◆ Task requirements
Work out how many lines of the records contain "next". Answer with the number and nothing else.

Segment Start: Material provided

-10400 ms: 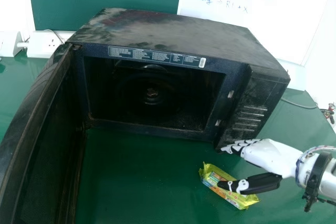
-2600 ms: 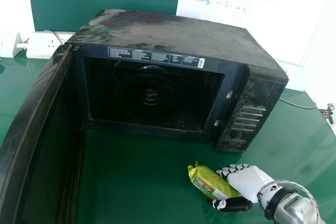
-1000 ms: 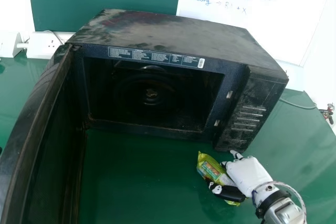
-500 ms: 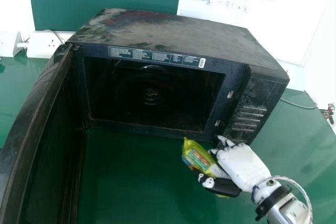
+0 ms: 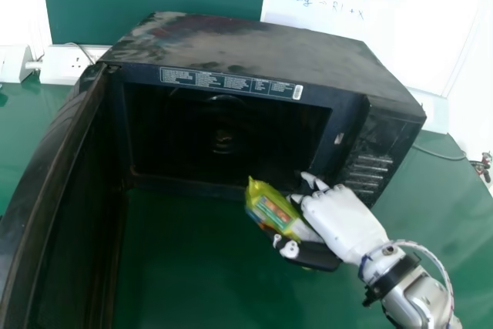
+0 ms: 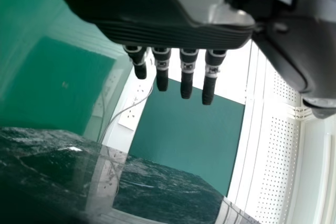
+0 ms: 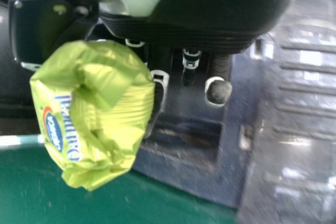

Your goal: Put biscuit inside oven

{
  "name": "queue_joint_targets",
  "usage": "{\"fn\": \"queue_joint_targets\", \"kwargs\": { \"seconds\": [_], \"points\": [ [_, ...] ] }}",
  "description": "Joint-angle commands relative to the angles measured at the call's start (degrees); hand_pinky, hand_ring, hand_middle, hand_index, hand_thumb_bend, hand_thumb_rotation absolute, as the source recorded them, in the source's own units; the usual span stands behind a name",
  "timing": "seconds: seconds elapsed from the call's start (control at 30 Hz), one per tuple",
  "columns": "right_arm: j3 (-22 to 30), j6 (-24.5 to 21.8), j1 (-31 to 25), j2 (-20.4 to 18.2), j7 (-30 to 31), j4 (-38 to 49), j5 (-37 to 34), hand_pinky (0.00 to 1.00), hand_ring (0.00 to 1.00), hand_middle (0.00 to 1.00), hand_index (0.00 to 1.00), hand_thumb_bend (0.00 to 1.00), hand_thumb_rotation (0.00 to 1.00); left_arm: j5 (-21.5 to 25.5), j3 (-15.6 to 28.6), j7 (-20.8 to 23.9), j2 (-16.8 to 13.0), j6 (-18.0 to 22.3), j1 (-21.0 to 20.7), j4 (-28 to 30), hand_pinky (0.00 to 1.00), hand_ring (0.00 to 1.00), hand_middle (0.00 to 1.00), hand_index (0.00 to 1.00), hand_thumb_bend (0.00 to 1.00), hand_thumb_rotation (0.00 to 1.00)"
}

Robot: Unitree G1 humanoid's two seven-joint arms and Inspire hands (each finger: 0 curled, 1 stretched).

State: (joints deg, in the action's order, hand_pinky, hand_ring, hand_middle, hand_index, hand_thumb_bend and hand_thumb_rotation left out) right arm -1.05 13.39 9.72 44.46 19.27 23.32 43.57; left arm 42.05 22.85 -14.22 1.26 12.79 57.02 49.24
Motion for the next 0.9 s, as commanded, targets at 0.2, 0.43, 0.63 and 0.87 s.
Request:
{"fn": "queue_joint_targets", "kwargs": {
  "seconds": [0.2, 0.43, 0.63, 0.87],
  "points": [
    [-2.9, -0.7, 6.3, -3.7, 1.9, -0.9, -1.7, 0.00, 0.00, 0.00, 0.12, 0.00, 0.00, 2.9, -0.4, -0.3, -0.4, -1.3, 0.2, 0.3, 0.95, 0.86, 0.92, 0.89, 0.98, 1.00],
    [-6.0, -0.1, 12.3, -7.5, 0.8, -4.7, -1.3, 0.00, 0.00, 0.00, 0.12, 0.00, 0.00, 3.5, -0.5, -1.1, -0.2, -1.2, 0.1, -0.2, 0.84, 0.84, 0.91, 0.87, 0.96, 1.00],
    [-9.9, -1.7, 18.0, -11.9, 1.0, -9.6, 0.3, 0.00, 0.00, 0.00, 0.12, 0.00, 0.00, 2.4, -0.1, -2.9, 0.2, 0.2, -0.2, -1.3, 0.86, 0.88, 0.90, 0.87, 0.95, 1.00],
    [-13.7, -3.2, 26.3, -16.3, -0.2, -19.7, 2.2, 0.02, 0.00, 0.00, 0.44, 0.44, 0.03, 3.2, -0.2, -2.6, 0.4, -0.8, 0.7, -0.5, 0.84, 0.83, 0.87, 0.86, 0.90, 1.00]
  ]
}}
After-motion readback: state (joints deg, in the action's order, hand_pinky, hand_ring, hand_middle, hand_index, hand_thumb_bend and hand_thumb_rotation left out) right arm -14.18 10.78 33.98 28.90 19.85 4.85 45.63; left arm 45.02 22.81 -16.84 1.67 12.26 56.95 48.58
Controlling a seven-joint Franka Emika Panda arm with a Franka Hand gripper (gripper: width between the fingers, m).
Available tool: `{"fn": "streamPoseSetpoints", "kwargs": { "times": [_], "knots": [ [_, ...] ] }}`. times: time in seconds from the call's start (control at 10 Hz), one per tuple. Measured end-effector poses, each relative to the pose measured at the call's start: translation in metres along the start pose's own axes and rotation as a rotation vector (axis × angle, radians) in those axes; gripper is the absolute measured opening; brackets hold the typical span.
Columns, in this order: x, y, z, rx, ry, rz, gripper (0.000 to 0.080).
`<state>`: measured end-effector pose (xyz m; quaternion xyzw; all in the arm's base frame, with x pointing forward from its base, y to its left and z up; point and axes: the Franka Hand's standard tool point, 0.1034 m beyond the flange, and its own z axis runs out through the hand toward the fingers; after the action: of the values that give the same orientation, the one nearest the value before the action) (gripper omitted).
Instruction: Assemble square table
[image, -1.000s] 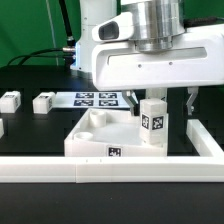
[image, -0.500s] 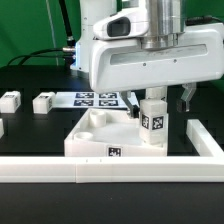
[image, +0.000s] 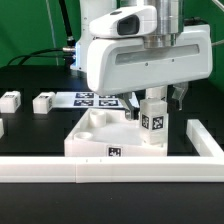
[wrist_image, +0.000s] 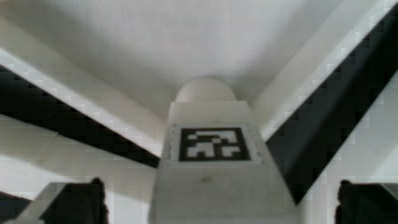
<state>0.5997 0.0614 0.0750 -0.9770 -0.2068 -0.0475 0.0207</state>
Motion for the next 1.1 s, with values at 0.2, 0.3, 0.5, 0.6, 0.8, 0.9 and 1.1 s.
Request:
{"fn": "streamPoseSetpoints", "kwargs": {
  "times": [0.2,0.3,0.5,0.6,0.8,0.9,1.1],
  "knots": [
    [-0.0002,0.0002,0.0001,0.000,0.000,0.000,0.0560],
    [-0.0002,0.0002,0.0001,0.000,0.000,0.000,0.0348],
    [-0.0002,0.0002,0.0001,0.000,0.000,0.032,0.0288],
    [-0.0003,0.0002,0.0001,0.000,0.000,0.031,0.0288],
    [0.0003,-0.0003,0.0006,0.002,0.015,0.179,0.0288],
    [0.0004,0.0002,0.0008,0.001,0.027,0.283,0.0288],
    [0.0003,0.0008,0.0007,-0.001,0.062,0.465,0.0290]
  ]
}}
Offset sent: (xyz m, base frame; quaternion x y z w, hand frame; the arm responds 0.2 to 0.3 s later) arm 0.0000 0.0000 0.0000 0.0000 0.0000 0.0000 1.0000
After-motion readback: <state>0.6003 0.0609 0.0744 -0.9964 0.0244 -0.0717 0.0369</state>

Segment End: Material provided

◆ Exercise output
2